## Action item
Return only these lines: the one that contains "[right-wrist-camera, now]" and every line after it through the end of the listing, exactly, without pictures.

## Data section
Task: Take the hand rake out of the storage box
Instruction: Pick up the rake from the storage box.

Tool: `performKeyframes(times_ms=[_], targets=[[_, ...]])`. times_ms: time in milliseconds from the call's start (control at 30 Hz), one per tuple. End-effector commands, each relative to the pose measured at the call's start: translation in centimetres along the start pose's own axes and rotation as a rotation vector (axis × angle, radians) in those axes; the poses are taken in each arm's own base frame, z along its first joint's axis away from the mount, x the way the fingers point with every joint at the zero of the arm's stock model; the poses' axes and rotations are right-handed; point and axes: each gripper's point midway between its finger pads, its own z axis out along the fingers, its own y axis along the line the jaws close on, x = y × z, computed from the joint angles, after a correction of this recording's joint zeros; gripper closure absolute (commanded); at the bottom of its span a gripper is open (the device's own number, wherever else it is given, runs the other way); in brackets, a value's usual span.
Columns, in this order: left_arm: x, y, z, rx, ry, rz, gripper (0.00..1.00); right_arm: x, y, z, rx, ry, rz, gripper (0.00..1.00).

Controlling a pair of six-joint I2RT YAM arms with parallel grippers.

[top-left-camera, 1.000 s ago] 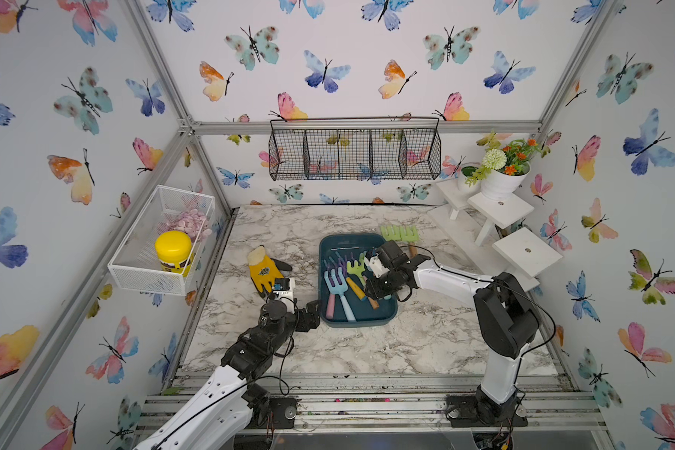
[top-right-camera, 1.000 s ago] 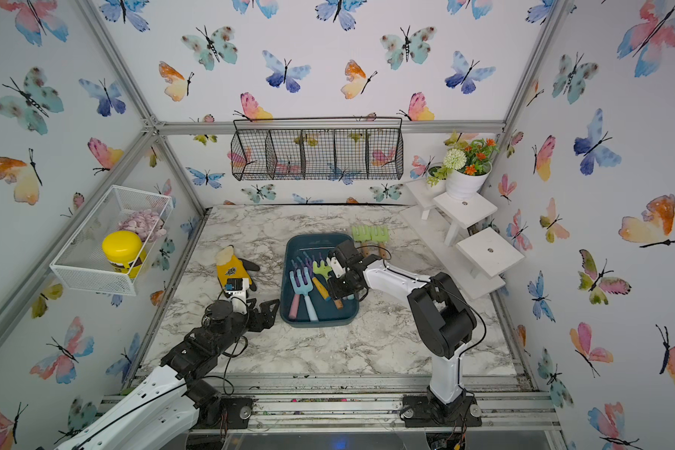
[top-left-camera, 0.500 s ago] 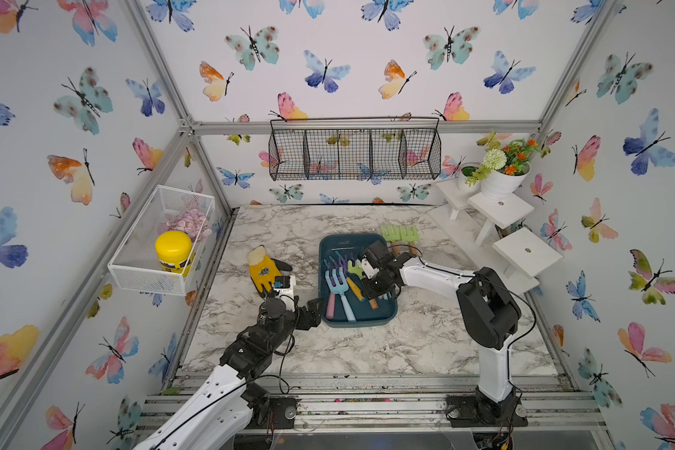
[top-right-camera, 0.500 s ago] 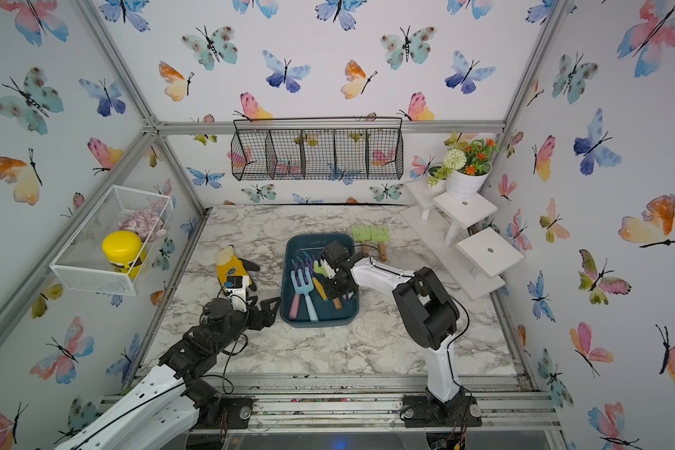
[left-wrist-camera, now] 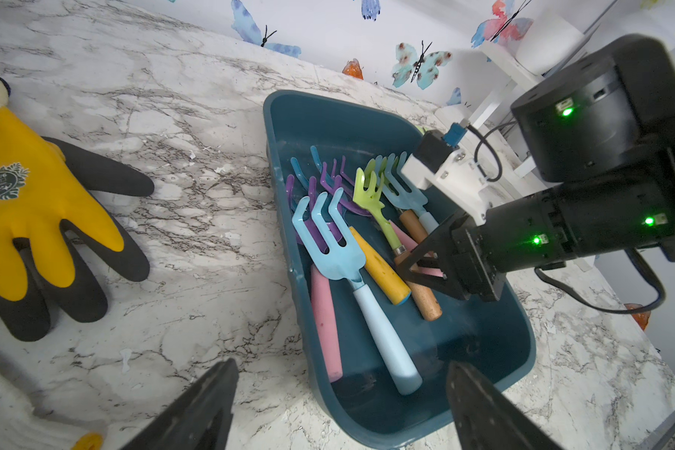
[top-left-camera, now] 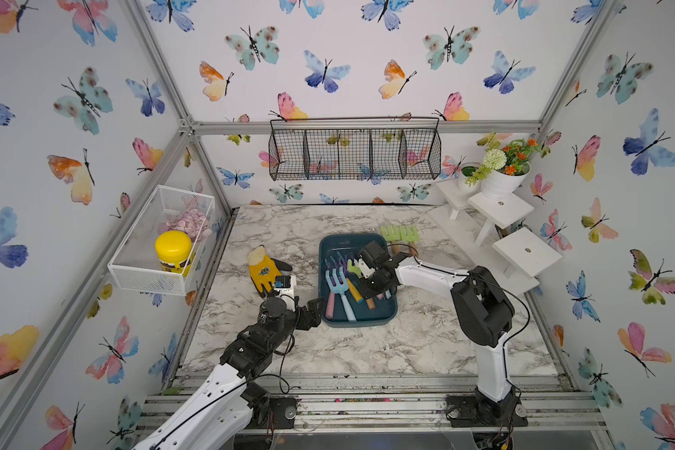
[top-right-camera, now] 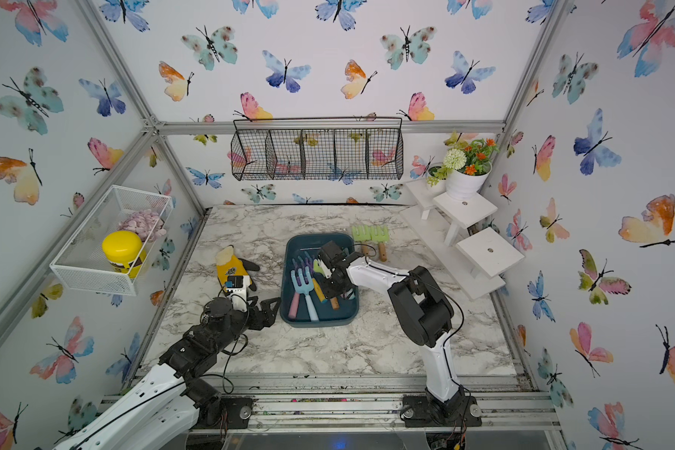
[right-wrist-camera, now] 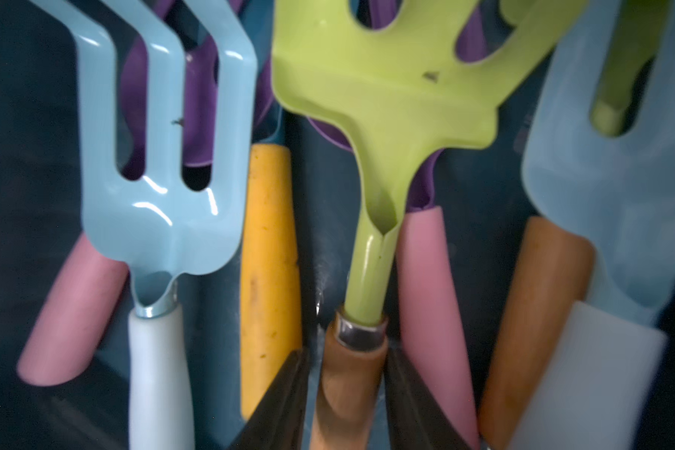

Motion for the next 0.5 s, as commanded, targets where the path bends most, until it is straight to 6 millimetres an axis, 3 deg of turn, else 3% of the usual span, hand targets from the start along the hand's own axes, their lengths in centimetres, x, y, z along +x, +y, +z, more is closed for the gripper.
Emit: performKeyframes(times_ms=[0,167,467], targets=[[-0.8,-1.1,-0.3,0.046,-0.009,0.0,0.11,2.3,0.4,1.4,-0.003,0.082,0.003,0.63],[-0.9,-1.2,-0.5,0.05,-0.01,-0.002,0.11,2.0,0.9,1.0,-0.028,0.061,0.008,0.76],[-1.2,-1.3,-0.8,0.055,-0.014,-0.003,0.11,0.4,1.3,-2.1,-0.042,-0.027,0.017,0.83]])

## Answer to this task
[right-wrist-camera, now] 

Motion for the next 0.5 s, as commanded, targets where the path bends most, until it is straight to 6 millimetres an axis, 3 deg of turn, else 3% of the usual span, hand targets from the start along the hand's own axes, their lengths in centimetres, x, y, z along +x, +y, +z, more is closed for the gripper.
Emit: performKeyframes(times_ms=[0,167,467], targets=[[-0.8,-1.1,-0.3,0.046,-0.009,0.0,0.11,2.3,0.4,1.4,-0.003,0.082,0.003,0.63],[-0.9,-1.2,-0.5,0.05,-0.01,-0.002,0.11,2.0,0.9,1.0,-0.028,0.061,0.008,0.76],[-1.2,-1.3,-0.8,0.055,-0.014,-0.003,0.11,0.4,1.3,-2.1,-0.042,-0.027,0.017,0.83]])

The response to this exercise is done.